* _Problem requirements_
Find the lines below that contain the word "cable" and count them. Only the number should be given.

Data for processing section start

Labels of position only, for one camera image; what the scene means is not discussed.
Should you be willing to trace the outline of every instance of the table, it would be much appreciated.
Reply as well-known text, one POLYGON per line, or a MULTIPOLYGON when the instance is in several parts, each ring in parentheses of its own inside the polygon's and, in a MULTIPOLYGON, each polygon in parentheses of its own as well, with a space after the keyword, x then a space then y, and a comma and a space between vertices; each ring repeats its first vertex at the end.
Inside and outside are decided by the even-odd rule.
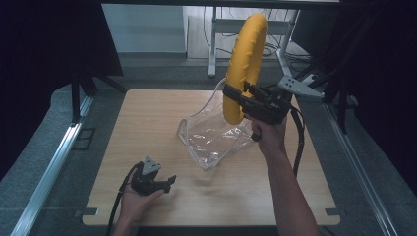
MULTIPOLYGON (((84 215, 83 223, 108 223, 124 177, 148 155, 162 165, 156 180, 174 174, 177 180, 171 192, 149 208, 141 225, 275 225, 267 167, 256 143, 204 171, 177 136, 180 121, 198 112, 211 95, 209 90, 129 90, 87 204, 98 209, 97 215, 84 215)), ((222 99, 222 93, 214 99, 222 99)), ((297 141, 295 124, 289 121, 286 144, 291 161, 297 141)), ((335 204, 307 131, 298 180, 318 224, 337 224, 339 215, 327 215, 335 204)))

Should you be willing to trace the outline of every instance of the gray carpet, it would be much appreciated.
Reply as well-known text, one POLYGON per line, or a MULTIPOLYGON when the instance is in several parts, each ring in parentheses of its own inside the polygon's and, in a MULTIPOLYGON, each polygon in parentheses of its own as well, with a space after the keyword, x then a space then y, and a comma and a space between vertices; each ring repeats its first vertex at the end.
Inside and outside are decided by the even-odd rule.
MULTIPOLYGON (((264 65, 260 84, 276 83, 281 72, 264 65)), ((115 78, 128 89, 213 89, 224 77, 226 67, 217 67, 217 77, 208 78, 208 67, 155 63, 146 67, 124 67, 124 78, 115 78)), ((95 80, 99 90, 83 126, 94 131, 89 147, 75 144, 30 235, 104 235, 105 226, 83 225, 79 215, 87 204, 89 192, 105 153, 124 94, 95 80)), ((324 113, 322 104, 299 98, 301 110, 318 153, 330 190, 341 216, 335 226, 321 227, 323 235, 383 235, 379 223, 358 184, 356 176, 324 113)), ((51 108, 16 164, 0 184, 0 232, 9 235, 23 212, 50 158, 71 122, 69 87, 52 96, 51 108)), ((346 127, 377 192, 387 206, 399 235, 417 235, 417 200, 387 157, 370 139, 349 110, 346 127)), ((140 235, 274 235, 268 227, 255 228, 141 228, 140 235)))

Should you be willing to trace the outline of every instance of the light wood tabletop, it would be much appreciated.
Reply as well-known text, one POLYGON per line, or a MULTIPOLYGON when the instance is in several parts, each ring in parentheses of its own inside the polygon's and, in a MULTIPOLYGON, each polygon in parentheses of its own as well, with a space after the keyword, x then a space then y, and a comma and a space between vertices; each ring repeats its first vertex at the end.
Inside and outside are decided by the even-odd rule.
MULTIPOLYGON (((178 137, 180 121, 198 112, 211 95, 208 90, 127 92, 87 204, 87 208, 98 209, 97 215, 84 215, 85 224, 108 223, 123 179, 132 166, 150 156, 162 166, 156 181, 172 175, 177 179, 170 193, 146 211, 141 225, 276 225, 267 167, 256 143, 204 171, 178 137)), ((214 99, 222 99, 221 92, 214 99)), ((336 206, 307 130, 305 139, 299 184, 318 224, 335 225, 340 217, 327 214, 327 209, 336 206)), ((285 141, 292 162, 298 142, 292 119, 288 119, 285 141)))

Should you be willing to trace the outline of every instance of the plastic bag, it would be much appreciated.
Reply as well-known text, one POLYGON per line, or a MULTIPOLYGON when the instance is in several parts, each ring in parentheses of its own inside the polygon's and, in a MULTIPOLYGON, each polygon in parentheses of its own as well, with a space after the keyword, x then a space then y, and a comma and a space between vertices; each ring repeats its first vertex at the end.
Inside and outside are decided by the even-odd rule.
POLYGON ((225 79, 220 81, 207 104, 196 114, 181 120, 177 134, 190 156, 204 170, 215 167, 221 159, 238 149, 252 144, 250 121, 229 125, 223 116, 225 79))

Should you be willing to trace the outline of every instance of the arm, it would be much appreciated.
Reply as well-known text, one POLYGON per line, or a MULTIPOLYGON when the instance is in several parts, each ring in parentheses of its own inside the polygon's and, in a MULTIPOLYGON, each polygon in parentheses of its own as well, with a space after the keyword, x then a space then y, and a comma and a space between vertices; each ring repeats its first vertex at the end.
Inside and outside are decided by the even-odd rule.
POLYGON ((131 174, 129 184, 126 185, 123 192, 122 208, 113 232, 114 236, 130 235, 133 224, 141 219, 147 206, 164 193, 163 190, 158 190, 149 196, 141 196, 135 192, 130 186, 135 171, 131 174))
POLYGON ((253 132, 262 134, 259 148, 268 167, 279 235, 319 235, 316 219, 301 192, 286 154, 286 119, 281 125, 271 126, 252 117, 247 118, 252 121, 253 132))

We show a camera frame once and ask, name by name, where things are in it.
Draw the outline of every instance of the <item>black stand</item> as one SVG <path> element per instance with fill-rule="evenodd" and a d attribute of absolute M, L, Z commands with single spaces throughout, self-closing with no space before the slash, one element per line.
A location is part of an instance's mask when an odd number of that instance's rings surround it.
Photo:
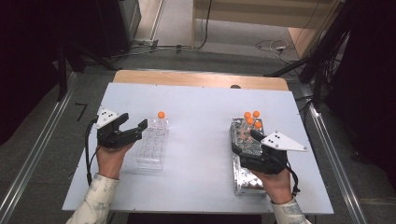
<path fill-rule="evenodd" d="M 280 69 L 269 75 L 264 75 L 265 77 L 280 77 L 289 71 L 298 68 L 305 64 L 302 73 L 299 75 L 299 80 L 302 83 L 308 83 L 312 77 L 315 76 L 315 86 L 313 92 L 312 103 L 315 109 L 319 112 L 318 99 L 320 96 L 320 89 L 322 86 L 324 64 L 327 60 L 330 60 L 330 54 L 333 48 L 336 46 L 337 42 L 341 39 L 345 32 L 351 29 L 351 26 L 356 21 L 357 11 L 357 1 L 348 0 L 346 5 L 342 8 L 338 16 L 335 18 L 331 27 L 329 28 L 326 35 L 320 41 L 318 47 L 314 52 L 300 61 L 291 63 L 290 65 Z"/>
<path fill-rule="evenodd" d="M 67 74 L 66 59 L 75 72 L 84 72 L 85 63 L 82 61 L 80 54 L 85 54 L 105 68 L 118 71 L 122 68 L 115 67 L 113 64 L 106 62 L 104 59 L 91 52 L 89 49 L 80 45 L 78 42 L 62 37 L 61 46 L 58 50 L 58 69 L 59 69 L 59 95 L 57 101 L 60 102 L 67 93 Z"/>

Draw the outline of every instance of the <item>gray carpet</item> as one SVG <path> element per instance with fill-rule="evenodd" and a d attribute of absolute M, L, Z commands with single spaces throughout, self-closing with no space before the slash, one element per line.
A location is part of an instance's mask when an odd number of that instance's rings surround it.
<path fill-rule="evenodd" d="M 124 56 L 113 60 L 113 63 L 124 69 L 207 71 L 248 76 L 268 74 L 284 66 L 283 62 L 276 59 L 197 51 L 183 51 L 176 54 L 172 50 Z M 78 74 L 78 83 L 69 104 L 8 223 L 65 223 L 70 217 L 70 212 L 62 211 L 64 198 L 71 182 L 70 175 L 75 170 L 82 153 L 86 126 L 96 115 L 106 85 L 112 81 L 114 75 L 114 71 L 108 71 L 94 63 L 86 68 L 84 74 Z M 300 84 L 296 78 L 288 74 L 284 78 L 289 81 L 288 84 L 294 96 L 301 97 Z M 54 88 L 24 121 L 14 136 L 0 146 L 2 196 L 45 125 L 56 98 L 57 88 Z M 75 103 L 88 104 L 80 121 L 77 119 L 82 108 Z M 297 104 L 301 108 L 304 106 L 304 101 L 299 101 Z M 354 162 L 350 159 L 353 148 L 349 144 L 347 129 L 338 118 L 326 110 L 325 105 L 322 108 L 322 115 L 332 140 L 358 197 L 360 199 L 394 198 L 395 193 L 382 171 L 371 164 Z M 309 115 L 306 118 L 306 129 L 310 134 L 311 143 L 318 158 L 318 167 L 328 186 L 327 191 L 335 212 L 334 215 L 317 216 L 317 223 L 352 223 L 315 125 Z M 396 218 L 396 205 L 394 204 L 365 203 L 363 209 L 369 223 L 393 223 Z M 126 214 L 117 214 L 112 223 L 125 223 L 126 218 Z M 271 215 L 265 215 L 262 219 L 262 223 L 274 223 Z"/>

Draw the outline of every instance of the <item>cable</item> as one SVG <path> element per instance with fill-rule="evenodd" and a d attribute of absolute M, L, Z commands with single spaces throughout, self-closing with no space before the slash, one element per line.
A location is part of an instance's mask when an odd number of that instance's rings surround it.
<path fill-rule="evenodd" d="M 291 176 L 293 177 L 293 180 L 294 180 L 294 186 L 293 186 L 293 190 L 292 190 L 291 195 L 296 196 L 297 193 L 300 192 L 300 190 L 298 189 L 298 176 L 297 176 L 297 174 L 289 166 L 283 164 L 277 158 L 267 154 L 264 150 L 262 151 L 262 154 L 264 154 L 264 156 L 268 157 L 270 160 L 272 160 L 272 161 L 278 163 L 279 165 L 283 166 L 285 169 L 287 169 L 291 173 Z"/>
<path fill-rule="evenodd" d="M 270 42 L 269 47 L 268 47 L 269 49 L 262 49 L 261 43 L 265 43 L 265 42 Z M 276 42 L 283 42 L 283 43 L 285 43 L 285 45 L 280 46 L 282 49 L 279 51 L 279 53 L 277 53 L 277 52 L 273 49 L 273 44 L 276 43 Z M 287 46 L 288 46 L 288 45 L 289 45 L 289 42 L 286 41 L 286 40 L 262 40 L 262 41 L 256 43 L 256 44 L 255 44 L 255 47 L 256 47 L 256 49 L 259 49 L 259 50 L 262 50 L 262 51 L 271 51 L 278 59 L 280 59 L 281 61 L 283 61 L 283 62 L 285 63 L 285 67 L 286 67 L 288 64 L 297 63 L 297 62 L 302 62 L 302 63 L 304 63 L 303 65 L 305 65 L 305 66 L 312 66 L 311 64 L 305 62 L 304 59 L 300 59 L 300 60 L 297 60 L 297 61 L 287 61 L 287 60 L 285 60 L 284 58 L 282 58 L 282 57 L 280 56 L 280 54 L 281 54 L 284 50 L 290 50 L 290 49 L 287 49 Z M 298 66 L 298 67 L 292 69 L 292 70 L 295 72 L 295 74 L 296 74 L 297 76 L 299 76 L 300 73 L 297 72 L 295 69 L 297 69 L 297 68 L 303 69 L 303 65 L 300 65 L 300 66 Z M 292 75 L 292 74 L 290 73 L 290 71 L 287 72 L 287 73 L 288 73 L 291 77 L 295 77 L 294 75 Z"/>
<path fill-rule="evenodd" d="M 90 172 L 91 172 L 91 165 L 92 165 L 93 158 L 96 156 L 96 153 L 99 151 L 100 148 L 101 148 L 101 146 L 97 146 L 95 152 L 94 152 L 93 155 L 91 156 L 90 164 L 89 164 L 89 166 L 88 166 L 89 169 L 90 169 Z"/>
<path fill-rule="evenodd" d="M 209 24 L 209 15 L 210 15 L 210 9 L 211 8 L 212 8 L 212 0 L 210 0 L 209 8 L 207 9 L 206 24 L 205 24 L 205 39 L 204 39 L 204 42 L 201 44 L 201 46 L 196 48 L 196 50 L 201 49 L 206 43 L 206 40 L 207 40 L 207 25 Z"/>
<path fill-rule="evenodd" d="M 349 38 L 349 32 L 344 32 L 341 35 L 341 38 L 335 43 L 334 47 L 330 50 L 328 59 L 324 62 L 323 74 L 321 74 L 323 76 L 322 86 L 327 91 L 330 91 L 332 89 L 332 84 L 331 84 L 332 78 L 335 75 L 334 72 L 338 68 L 336 62 L 340 62 L 339 60 L 336 59 L 337 54 L 341 46 L 346 42 L 348 38 Z"/>
<path fill-rule="evenodd" d="M 330 11 L 333 11 L 334 8 L 335 8 L 335 6 L 336 6 L 336 4 L 334 4 L 334 5 L 332 6 L 332 9 L 331 9 Z M 328 14 L 327 14 L 326 18 L 324 19 L 324 22 L 326 22 L 326 20 L 329 19 L 329 16 L 330 16 L 330 15 L 331 15 L 331 13 L 328 13 Z M 324 32 L 324 29 L 320 32 L 320 35 L 319 35 L 319 38 L 318 38 L 318 41 L 317 41 L 317 47 L 318 47 L 318 45 L 319 45 L 320 37 L 322 36 L 323 32 Z"/>
<path fill-rule="evenodd" d="M 88 124 L 87 130 L 85 131 L 85 163 L 87 165 L 87 180 L 88 180 L 88 185 L 91 184 L 92 182 L 92 175 L 91 175 L 91 166 L 90 166 L 90 148 L 89 148 L 89 137 L 91 133 L 91 129 L 94 123 L 98 118 L 96 117 L 95 119 L 91 120 L 90 123 Z"/>
<path fill-rule="evenodd" d="M 201 34 L 204 33 L 204 0 L 201 0 Z"/>
<path fill-rule="evenodd" d="M 314 95 L 309 95 L 309 96 L 303 96 L 297 99 L 294 99 L 294 101 L 300 101 L 300 100 L 306 100 L 306 99 L 311 99 Z"/>
<path fill-rule="evenodd" d="M 315 12 L 316 12 L 317 9 L 318 9 L 319 1 L 320 1 L 320 0 L 317 1 L 317 5 L 315 6 L 315 9 L 314 9 L 314 11 L 312 12 L 311 18 L 309 19 L 308 23 L 305 25 L 305 27 L 304 27 L 304 28 L 300 31 L 300 33 L 298 34 L 297 39 L 296 39 L 296 42 L 295 42 L 296 44 L 297 44 L 298 39 L 300 38 L 300 35 L 301 35 L 301 33 L 303 32 L 303 30 L 309 25 L 309 23 L 311 23 L 312 18 L 314 18 Z"/>

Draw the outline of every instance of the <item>black cable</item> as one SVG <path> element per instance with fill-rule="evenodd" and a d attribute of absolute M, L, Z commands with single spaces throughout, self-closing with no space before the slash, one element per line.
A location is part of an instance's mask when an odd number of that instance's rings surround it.
<path fill-rule="evenodd" d="M 90 137 L 92 126 L 94 123 L 96 123 L 97 120 L 98 120 L 98 118 L 91 120 L 90 123 L 88 124 L 87 130 L 85 131 L 85 163 L 87 165 L 88 185 L 90 185 L 92 182 L 91 167 L 90 167 L 89 137 Z"/>
<path fill-rule="evenodd" d="M 96 156 L 96 153 L 99 151 L 100 147 L 101 147 L 101 146 L 97 146 L 95 152 L 94 152 L 93 155 L 91 156 L 90 164 L 89 164 L 89 166 L 88 166 L 89 169 L 90 169 L 90 172 L 91 172 L 91 165 L 92 165 L 93 158 Z"/>
<path fill-rule="evenodd" d="M 311 15 L 311 18 L 309 19 L 309 22 L 305 25 L 305 27 L 304 27 L 304 28 L 300 31 L 300 33 L 298 34 L 297 39 L 296 39 L 296 44 L 297 44 L 298 39 L 300 38 L 300 35 L 301 35 L 301 33 L 303 32 L 303 30 L 309 25 L 309 23 L 311 23 L 312 18 L 314 18 L 315 12 L 316 12 L 317 9 L 318 9 L 319 1 L 320 1 L 320 0 L 317 1 L 317 5 L 315 6 L 314 12 L 312 12 L 312 15 Z"/>
<path fill-rule="evenodd" d="M 340 62 L 339 60 L 336 60 L 336 56 L 339 52 L 339 49 L 346 42 L 348 37 L 349 37 L 349 32 L 342 33 L 340 39 L 337 40 L 334 47 L 329 52 L 328 59 L 324 63 L 323 74 L 319 74 L 323 76 L 322 86 L 327 91 L 330 91 L 332 89 L 331 81 L 335 75 L 334 70 L 336 70 L 337 68 L 336 61 Z"/>
<path fill-rule="evenodd" d="M 197 50 L 201 49 L 204 46 L 204 44 L 206 43 L 206 40 L 207 40 L 207 25 L 209 24 L 209 15 L 210 15 L 210 9 L 211 8 L 212 8 L 212 0 L 210 0 L 209 8 L 207 9 L 206 24 L 205 24 L 205 39 L 204 39 L 204 42 L 201 44 L 201 46 L 196 48 Z"/>
<path fill-rule="evenodd" d="M 330 11 L 333 11 L 335 6 L 337 6 L 337 4 L 332 5 L 332 9 L 331 9 Z M 329 16 L 330 16 L 330 15 L 331 15 L 331 13 L 328 13 L 328 14 L 327 14 L 326 18 L 324 19 L 324 22 L 326 22 L 326 20 L 329 19 Z M 318 45 L 319 45 L 320 37 L 322 36 L 323 32 L 324 32 L 324 30 L 322 30 L 322 31 L 320 32 L 320 35 L 319 35 L 319 38 L 318 38 L 318 41 L 317 41 L 317 47 L 318 47 Z"/>
<path fill-rule="evenodd" d="M 311 99 L 312 97 L 314 97 L 314 95 L 303 96 L 303 97 L 294 99 L 294 101 L 307 100 L 307 99 Z"/>
<path fill-rule="evenodd" d="M 312 99 L 310 99 L 309 101 L 307 101 L 306 104 L 305 104 L 301 109 L 299 109 L 298 112 L 301 113 L 301 111 L 303 111 L 304 109 L 306 109 L 310 104 L 312 104 Z"/>
<path fill-rule="evenodd" d="M 292 196 L 296 196 L 298 192 L 300 192 L 300 190 L 298 189 L 298 176 L 297 174 L 288 166 L 283 164 L 280 160 L 278 160 L 277 158 L 267 154 L 264 150 L 262 151 L 262 154 L 264 154 L 264 156 L 268 157 L 270 160 L 278 163 L 279 165 L 283 166 L 285 169 L 287 169 L 290 173 L 291 176 L 293 177 L 294 180 L 294 186 L 293 186 L 293 190 L 291 192 Z"/>

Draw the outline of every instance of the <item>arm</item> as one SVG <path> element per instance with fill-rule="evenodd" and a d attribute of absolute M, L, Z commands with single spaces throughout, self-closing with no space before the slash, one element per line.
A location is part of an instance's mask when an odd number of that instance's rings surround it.
<path fill-rule="evenodd" d="M 257 176 L 271 198 L 276 222 L 278 224 L 307 223 L 303 212 L 290 191 L 290 173 L 284 169 L 278 175 L 265 175 L 260 172 L 250 171 Z"/>
<path fill-rule="evenodd" d="M 93 178 L 84 201 L 81 202 L 66 224 L 106 223 L 108 210 L 120 183 L 123 158 L 132 145 L 127 145 L 116 151 L 99 147 L 96 153 L 99 173 Z"/>

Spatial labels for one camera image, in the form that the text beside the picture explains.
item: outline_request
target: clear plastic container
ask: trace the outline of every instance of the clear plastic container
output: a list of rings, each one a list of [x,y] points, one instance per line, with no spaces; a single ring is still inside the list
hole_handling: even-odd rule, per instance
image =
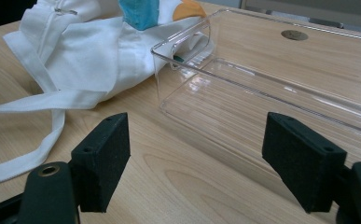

Data for processing section end

* _Response to the task_
2